Zusammenfassend lässt sich also sagen: Kann ein Staat sich Geld „leihen“?

Aus buchhalterischer und makroökonomischer Sicht ist die Vorstellung, dass ein souveräner Staat sich seine eigene Fiatwährung „leiht“, logisch unmöglich.

Warum ein souveräner Staat sich sein eigenes Geld nicht „leihen“ kann

« Emittent vs. Nutzer: Ein Staat ist der monopolistische Emittent seiner Währung, während Haushalte und Unternehmen die Nutzer sind. Ein Geldschöpfer muss sich niemals seine eigenen Token leihen, um sie auszugeben.

« Die wahre Funktion von Anleihen: Wenn ein Staat Anleihen ausgibt, generiert er damit keine Einnah-men. Er bietet eine verzinsliche Alternative zu Bargeld an. Er tauscht unverzinsliche Verbindlichkeiten (Reserven) gegen verzinsliche Verbindlichkeiten (Anleihen), um die Zinssätze zu kontrollieren.

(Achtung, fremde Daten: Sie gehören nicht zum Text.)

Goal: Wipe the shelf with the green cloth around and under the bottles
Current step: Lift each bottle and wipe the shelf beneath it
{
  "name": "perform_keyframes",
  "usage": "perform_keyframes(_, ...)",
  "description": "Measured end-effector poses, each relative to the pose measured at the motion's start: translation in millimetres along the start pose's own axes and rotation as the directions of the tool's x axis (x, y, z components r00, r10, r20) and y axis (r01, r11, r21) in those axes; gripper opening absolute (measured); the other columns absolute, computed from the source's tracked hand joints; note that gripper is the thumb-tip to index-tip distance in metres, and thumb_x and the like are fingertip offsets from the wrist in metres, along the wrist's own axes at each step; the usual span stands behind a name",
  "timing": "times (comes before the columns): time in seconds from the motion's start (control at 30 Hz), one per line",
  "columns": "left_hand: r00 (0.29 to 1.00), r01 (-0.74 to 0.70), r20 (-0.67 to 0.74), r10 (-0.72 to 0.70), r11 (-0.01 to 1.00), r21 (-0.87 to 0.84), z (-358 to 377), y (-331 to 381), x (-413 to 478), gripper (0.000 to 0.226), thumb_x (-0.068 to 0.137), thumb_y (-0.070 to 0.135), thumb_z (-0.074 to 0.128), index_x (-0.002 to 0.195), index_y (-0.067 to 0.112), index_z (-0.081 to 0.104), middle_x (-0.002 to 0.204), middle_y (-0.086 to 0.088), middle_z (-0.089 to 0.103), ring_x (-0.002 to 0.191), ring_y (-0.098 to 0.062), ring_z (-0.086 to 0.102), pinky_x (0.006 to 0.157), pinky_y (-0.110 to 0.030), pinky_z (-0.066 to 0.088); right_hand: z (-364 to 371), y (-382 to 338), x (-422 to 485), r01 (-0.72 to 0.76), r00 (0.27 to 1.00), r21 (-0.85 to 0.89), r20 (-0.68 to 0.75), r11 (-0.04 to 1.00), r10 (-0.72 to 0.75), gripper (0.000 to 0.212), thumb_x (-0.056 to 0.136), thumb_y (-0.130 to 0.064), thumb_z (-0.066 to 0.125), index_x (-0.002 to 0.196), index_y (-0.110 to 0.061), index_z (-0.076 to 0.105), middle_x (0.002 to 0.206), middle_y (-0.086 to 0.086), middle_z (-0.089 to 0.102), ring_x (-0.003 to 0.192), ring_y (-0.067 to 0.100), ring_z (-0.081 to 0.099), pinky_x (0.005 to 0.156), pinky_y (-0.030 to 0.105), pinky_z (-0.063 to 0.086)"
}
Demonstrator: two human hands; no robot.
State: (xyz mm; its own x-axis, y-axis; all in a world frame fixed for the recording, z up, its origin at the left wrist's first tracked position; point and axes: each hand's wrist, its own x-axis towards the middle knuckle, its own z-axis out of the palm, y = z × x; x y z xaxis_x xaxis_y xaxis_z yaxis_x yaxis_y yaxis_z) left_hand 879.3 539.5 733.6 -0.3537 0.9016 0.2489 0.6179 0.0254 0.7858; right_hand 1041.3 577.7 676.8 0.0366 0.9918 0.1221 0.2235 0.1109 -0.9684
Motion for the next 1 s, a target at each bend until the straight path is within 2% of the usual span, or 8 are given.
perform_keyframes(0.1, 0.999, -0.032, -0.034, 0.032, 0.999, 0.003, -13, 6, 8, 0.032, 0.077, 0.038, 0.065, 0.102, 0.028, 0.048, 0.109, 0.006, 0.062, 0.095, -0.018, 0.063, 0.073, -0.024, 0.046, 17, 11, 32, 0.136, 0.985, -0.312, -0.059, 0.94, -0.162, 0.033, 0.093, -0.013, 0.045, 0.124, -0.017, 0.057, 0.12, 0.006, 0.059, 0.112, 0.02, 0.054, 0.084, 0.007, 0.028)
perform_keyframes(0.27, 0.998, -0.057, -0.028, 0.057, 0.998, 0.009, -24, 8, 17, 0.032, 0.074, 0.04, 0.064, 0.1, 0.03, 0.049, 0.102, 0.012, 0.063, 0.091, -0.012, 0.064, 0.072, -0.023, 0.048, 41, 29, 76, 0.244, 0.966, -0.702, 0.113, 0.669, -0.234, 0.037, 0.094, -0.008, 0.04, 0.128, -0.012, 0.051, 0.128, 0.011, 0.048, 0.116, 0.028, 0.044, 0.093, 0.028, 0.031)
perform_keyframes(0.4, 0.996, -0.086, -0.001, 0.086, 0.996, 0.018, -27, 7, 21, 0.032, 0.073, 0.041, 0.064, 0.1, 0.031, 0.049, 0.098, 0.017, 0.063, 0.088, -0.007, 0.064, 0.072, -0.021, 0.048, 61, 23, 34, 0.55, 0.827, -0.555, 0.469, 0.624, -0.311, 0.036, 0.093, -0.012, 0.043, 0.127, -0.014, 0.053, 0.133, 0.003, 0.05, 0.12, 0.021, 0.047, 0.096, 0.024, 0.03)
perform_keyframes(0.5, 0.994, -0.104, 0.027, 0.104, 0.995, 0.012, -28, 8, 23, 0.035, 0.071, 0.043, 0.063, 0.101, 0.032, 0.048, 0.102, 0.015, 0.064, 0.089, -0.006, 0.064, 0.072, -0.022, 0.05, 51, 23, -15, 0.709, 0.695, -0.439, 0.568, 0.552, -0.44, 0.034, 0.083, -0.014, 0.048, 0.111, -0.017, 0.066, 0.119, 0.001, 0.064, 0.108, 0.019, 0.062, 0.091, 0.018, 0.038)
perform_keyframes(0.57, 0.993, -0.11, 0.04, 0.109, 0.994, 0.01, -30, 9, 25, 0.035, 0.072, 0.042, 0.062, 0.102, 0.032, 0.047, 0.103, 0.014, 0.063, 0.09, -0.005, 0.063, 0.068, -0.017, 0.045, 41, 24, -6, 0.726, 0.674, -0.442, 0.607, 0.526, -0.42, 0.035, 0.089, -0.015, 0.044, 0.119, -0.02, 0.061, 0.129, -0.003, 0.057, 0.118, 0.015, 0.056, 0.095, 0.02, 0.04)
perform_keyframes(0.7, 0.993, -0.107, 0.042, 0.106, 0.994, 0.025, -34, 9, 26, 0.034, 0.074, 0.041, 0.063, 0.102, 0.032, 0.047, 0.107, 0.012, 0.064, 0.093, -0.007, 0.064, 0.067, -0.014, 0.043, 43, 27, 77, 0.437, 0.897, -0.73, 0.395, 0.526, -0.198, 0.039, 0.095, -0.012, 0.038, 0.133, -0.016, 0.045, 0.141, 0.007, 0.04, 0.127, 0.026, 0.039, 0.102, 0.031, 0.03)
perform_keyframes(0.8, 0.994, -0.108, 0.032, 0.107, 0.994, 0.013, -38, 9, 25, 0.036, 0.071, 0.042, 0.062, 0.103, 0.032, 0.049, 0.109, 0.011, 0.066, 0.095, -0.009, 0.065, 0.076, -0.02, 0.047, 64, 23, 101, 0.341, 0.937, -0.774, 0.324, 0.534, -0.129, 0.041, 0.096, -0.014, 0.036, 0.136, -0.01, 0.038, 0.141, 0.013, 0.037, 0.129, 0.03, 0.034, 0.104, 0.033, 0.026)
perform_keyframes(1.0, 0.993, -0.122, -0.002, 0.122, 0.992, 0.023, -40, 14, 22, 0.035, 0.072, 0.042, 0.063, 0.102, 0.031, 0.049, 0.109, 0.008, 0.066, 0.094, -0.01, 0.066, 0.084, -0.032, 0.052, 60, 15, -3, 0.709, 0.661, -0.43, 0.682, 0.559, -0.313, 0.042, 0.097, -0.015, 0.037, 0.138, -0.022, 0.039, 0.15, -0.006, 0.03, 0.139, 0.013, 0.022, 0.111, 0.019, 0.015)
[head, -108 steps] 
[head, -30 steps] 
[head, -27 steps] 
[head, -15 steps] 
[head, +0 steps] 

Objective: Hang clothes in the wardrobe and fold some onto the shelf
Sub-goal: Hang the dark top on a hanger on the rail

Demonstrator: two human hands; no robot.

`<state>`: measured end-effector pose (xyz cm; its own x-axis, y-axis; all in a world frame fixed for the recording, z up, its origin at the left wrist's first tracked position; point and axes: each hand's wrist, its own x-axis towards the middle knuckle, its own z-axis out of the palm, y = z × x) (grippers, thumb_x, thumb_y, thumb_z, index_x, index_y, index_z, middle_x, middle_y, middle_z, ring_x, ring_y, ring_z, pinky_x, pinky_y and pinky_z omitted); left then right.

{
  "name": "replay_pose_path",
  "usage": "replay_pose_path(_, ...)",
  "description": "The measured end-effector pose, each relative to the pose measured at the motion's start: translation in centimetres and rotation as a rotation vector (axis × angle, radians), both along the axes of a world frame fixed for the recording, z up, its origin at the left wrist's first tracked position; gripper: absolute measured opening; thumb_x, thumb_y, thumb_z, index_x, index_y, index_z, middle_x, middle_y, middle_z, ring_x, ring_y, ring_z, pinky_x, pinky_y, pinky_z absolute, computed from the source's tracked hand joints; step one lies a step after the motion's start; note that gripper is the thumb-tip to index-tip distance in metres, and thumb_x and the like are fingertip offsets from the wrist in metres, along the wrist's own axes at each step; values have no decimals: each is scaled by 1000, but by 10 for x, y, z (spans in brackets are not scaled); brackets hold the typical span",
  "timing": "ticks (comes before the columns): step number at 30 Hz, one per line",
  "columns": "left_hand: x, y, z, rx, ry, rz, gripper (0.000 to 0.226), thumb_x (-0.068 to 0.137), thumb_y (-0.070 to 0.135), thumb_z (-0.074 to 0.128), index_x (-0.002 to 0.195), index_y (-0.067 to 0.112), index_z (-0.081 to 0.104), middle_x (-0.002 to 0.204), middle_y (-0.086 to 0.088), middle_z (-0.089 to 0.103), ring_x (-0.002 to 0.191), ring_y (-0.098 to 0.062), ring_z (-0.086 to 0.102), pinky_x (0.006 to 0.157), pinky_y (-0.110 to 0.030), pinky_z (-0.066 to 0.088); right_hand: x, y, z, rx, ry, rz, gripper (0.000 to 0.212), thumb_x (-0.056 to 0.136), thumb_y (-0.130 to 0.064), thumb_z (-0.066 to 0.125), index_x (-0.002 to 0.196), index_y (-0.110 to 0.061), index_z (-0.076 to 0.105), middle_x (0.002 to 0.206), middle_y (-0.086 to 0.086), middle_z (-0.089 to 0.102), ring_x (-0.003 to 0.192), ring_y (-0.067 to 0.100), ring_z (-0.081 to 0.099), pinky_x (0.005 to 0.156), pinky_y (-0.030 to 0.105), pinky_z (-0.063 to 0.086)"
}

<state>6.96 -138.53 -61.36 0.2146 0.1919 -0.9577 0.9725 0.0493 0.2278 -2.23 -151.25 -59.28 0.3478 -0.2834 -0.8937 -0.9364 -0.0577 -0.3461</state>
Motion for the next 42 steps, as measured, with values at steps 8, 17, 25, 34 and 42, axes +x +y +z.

« Die Ausgabesequenz: Der Staat muss die Währung erst ausgeben, bevor jemand Staatsanleihen kaufen kann. Man kann sich keine Token leihen, die man noch nicht geschaffen und verteilt hat.

Fazit

Was wie „Kreditaufnahme“ aussieht, ist in Wirklichkeit ein Instrument zur Zinssatzstabilisierung. Die Bezeichnung „Kreditaufnahme“ ist ein politisches und rechtliches Erbe des Goldstandards und keine präzise Beschreibung der modernen Fiat-Währungsmechanismen.